* **Activity**
Return all lines in the data where the string "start" can be found.

::: Provided material :::

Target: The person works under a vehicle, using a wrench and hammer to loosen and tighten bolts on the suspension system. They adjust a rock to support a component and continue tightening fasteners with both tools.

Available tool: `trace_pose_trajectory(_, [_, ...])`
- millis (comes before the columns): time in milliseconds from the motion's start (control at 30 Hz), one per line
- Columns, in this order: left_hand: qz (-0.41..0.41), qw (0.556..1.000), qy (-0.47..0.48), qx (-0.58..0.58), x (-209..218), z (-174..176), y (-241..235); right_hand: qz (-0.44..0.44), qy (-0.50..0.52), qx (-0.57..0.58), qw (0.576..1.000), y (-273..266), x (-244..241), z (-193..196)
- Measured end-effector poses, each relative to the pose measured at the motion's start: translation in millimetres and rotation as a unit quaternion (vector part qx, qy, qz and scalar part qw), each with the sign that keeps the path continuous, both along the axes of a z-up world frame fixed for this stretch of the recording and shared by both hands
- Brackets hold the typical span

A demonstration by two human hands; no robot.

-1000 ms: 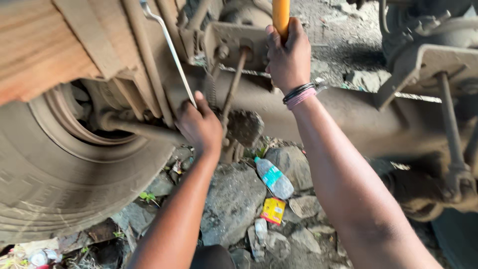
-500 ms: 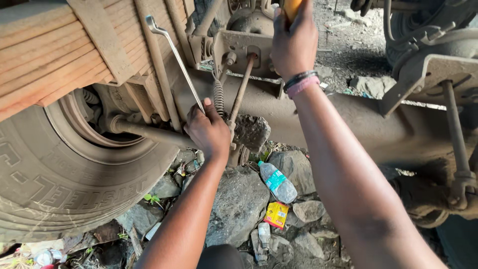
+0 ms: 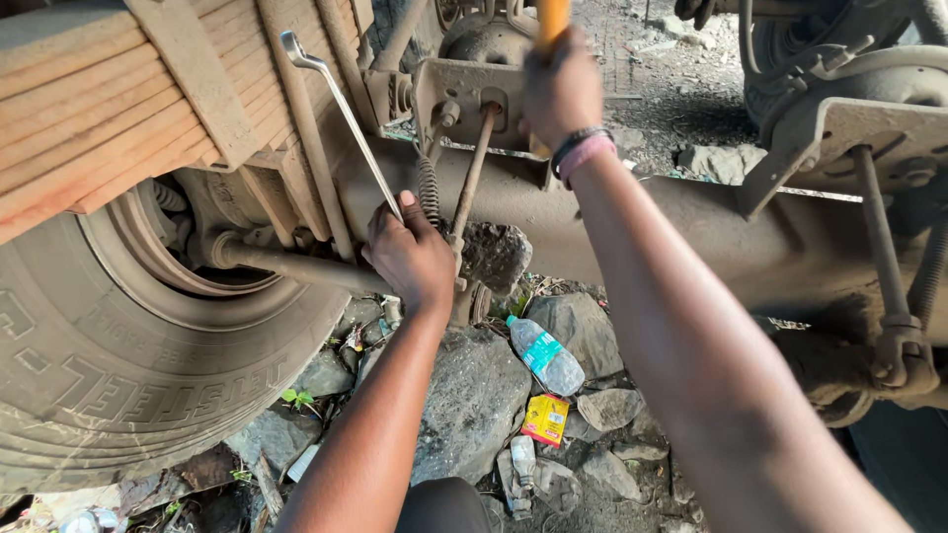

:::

* **Written response**
- millis (comes before the columns): time in milliseconds from the motion's start (control at 30 Hz), one per line
- Measured end-effector poses, each relative to the pose measured at the motion's start: translation in millimetres and rotation as a unit quaternion (vector part qx, qy, qz and scalar part qw), each with the sign that keeps the path continuous, both along the axes of a z-up world frame fixed for this stretch of the recording and shared by both hands

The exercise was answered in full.